For off-tanking, the Bruiser Bot is likely to be a popular choice, with the ability to leap to a location and taunt anything nearby. The Artillery Bot, meanwhile, is for those Engineers looking for DPS, firing a volley of missiles at its target. If you need help keeping your shields up, the Repair Bot (unlocked through the AMP system) will lend a hand. And finally, the Diminisher Bot helps with crowd control, snaring and damaging anything that gets in range. It’ll be possible to beef the ‘bots up further through Ability Tiers, although there wasn’t any word on cosmetic customization.

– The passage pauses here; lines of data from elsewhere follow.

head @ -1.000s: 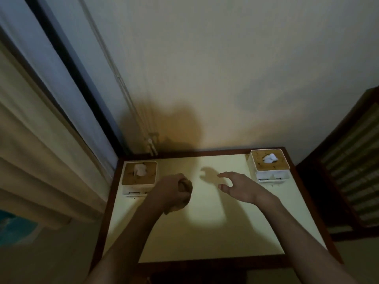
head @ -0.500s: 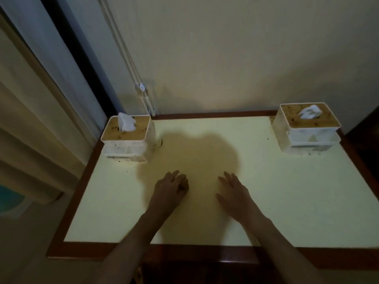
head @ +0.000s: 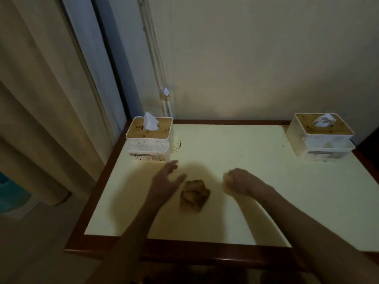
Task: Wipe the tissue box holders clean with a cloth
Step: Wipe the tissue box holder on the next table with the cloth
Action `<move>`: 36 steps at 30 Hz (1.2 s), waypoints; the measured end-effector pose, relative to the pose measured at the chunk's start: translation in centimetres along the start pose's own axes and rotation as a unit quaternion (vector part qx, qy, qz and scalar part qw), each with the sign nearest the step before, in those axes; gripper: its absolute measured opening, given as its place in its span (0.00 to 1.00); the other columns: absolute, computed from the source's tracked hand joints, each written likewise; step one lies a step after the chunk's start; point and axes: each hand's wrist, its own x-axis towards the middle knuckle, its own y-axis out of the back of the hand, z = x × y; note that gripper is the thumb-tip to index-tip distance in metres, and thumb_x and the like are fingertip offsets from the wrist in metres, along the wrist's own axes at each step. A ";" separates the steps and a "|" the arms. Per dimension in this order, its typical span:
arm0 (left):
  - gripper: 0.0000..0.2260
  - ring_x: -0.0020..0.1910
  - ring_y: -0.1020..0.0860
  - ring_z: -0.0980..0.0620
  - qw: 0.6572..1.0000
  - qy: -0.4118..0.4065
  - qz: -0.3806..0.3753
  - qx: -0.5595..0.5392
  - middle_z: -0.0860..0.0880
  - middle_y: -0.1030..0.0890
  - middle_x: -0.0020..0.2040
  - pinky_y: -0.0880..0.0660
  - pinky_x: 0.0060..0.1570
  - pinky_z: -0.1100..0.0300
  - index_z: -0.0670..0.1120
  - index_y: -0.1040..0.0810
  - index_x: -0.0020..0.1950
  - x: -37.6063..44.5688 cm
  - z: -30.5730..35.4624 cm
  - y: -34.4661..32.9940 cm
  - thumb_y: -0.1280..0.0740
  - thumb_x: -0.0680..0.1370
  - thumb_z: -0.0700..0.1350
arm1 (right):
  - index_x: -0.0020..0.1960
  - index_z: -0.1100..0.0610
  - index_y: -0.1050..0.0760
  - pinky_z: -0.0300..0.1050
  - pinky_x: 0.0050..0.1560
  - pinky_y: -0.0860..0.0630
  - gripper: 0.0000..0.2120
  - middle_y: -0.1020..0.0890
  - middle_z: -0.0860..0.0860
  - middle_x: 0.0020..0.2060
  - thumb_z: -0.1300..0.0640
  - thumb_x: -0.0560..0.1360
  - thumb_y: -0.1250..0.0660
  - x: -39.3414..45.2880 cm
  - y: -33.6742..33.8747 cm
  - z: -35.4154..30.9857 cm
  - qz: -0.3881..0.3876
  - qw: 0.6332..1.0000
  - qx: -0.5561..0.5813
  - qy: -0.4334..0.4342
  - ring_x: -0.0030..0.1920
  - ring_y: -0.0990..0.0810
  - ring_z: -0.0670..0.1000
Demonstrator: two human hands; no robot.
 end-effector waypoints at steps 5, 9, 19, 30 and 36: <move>0.16 0.50 0.23 0.53 0.973 0.080 0.209 -0.063 0.48 0.22 0.55 0.29 0.41 0.65 0.48 0.27 0.62 6.4 -1.2 9.3 0.33 0.75 0.42 | 0.70 0.61 0.34 0.48 0.63 0.31 0.22 0.27 0.57 0.67 0.52 0.79 0.39 5.7 4.7 -9.2 0.036 0.993 0.092 0.070 0.65 0.28 0.57; 0.29 0.59 0.25 0.45 0.982 0.139 0.125 -0.038 0.45 0.25 0.63 0.29 0.50 0.58 0.44 0.35 0.71 12.0 -4.1 12.8 0.28 0.72 0.39 | 0.64 0.62 0.29 0.45 0.58 0.29 0.19 0.23 0.56 0.60 0.54 0.77 0.33 9.5 5.3 -13.5 0.040 0.975 0.194 0.099 0.61 0.24 0.57; 0.11 0.49 0.20 0.57 0.998 0.051 0.000 -0.043 0.56 0.19 0.48 0.25 0.47 0.61 0.53 0.22 0.55 13.3 -5.8 12.7 0.29 0.74 0.48 | 0.73 0.50 0.36 0.45 0.60 0.28 0.29 0.23 0.52 0.63 0.53 0.75 0.31 13.7 3.1 -14.1 0.027 0.904 0.408 0.128 0.62 0.25 0.52; 0.12 0.46 0.21 0.61 0.995 -0.022 0.037 -0.086 0.56 0.19 0.48 0.26 0.46 0.66 0.52 0.24 0.55 9.3 3.1 9.2 0.29 0.74 0.41 | 0.71 0.46 0.32 0.49 0.64 0.29 0.26 0.24 0.49 0.65 0.49 0.74 0.30 7.3 7.7 -7.8 0.068 0.903 0.394 0.160 0.63 0.26 0.50; 0.18 0.51 0.19 0.57 0.993 -0.044 -0.032 -0.107 0.55 0.18 0.54 0.20 0.49 0.58 0.52 0.24 0.61 4.6 9.2 3.5 0.27 0.73 0.47 | 0.67 0.43 0.27 0.49 0.64 0.30 0.23 0.23 0.45 0.64 0.45 0.73 0.31 0.5 8.9 0.5 0.082 0.897 0.414 0.133 0.63 0.27 0.48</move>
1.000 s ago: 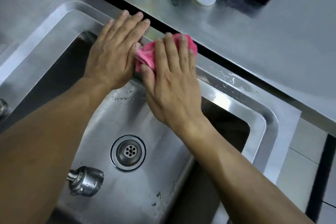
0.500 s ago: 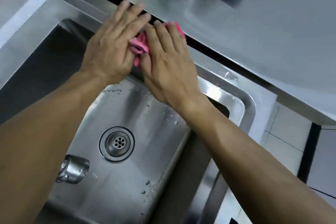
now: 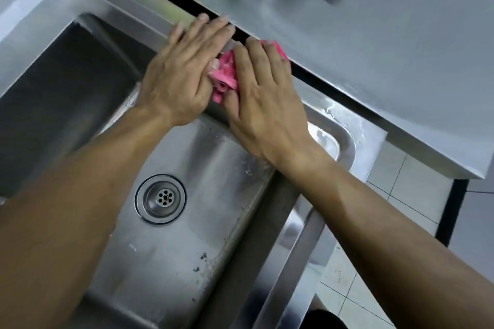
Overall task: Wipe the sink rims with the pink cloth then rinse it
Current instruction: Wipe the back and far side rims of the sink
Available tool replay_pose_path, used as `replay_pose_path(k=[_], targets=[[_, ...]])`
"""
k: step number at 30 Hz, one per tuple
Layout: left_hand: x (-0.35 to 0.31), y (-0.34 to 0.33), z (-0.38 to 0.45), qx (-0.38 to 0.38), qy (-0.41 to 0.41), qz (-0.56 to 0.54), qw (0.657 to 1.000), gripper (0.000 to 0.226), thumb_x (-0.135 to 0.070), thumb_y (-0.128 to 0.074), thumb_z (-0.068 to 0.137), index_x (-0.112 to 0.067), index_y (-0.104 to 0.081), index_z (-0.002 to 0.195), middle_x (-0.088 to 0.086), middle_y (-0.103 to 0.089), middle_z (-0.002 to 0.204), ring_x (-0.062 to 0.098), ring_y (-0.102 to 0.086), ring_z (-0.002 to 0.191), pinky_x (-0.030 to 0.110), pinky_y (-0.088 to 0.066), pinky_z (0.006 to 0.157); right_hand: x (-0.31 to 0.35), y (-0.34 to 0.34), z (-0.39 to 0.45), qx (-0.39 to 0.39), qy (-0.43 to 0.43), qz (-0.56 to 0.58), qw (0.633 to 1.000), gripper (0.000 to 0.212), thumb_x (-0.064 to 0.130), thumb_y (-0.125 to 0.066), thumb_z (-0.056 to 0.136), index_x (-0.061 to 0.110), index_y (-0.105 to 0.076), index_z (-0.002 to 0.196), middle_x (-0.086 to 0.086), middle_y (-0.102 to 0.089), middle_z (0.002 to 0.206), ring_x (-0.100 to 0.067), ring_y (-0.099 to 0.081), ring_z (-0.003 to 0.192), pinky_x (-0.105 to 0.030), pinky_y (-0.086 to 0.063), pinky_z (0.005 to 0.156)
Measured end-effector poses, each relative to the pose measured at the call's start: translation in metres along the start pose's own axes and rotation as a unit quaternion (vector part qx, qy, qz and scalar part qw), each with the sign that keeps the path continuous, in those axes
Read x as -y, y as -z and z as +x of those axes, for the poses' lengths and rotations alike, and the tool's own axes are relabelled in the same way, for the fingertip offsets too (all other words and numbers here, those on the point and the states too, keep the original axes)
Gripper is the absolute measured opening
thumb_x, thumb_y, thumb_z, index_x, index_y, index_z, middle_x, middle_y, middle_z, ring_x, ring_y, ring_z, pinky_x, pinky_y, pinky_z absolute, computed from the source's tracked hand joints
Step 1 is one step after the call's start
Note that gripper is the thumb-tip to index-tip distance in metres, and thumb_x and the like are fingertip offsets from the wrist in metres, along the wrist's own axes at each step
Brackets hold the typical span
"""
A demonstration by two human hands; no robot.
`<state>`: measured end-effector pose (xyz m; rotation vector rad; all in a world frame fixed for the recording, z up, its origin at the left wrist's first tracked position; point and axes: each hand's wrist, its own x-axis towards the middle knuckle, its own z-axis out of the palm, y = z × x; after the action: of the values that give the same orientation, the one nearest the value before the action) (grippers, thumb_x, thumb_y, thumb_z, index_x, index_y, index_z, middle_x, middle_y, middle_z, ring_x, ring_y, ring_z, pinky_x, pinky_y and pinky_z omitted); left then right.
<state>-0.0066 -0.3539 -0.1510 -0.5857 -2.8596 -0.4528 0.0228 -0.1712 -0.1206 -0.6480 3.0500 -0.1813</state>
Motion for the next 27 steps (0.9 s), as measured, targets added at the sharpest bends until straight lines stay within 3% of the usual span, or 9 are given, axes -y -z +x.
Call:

The robots themselves scale off an Engineer’s stats, although it’s not yet clear if that’s based purely on level or if changing character gear will have an effect. And, when one of your electronic buddies dies, there’s a 15 second cooldown before you can bring him back. It’s also going to be interesting keeping them out of trouble, considering the amount of telegraphs that could be flying around. The ‘bot won’t instinctively move out of danger, requiring a little micro-management from the Engineer. That said, Carbine might decide to make pets immune to some telegraphed abilities.

With a robot that can taunt, would the pet or the player be doing the tanking? According to Shelton, it’s likely to be a mixture of both. “Since the engineer does have high mitigation, they’re able to face-tank enemies effectively. And, since we have the telegraph system in WildStar, you’re able to back away from the boss and cast your abilities on the move - you’re still able to dish out some damage at range. And besides, you yourself are the tank. The Bruiser Bot is able to taunt, which means you can divert a boss’s attention to it for a short period of time.”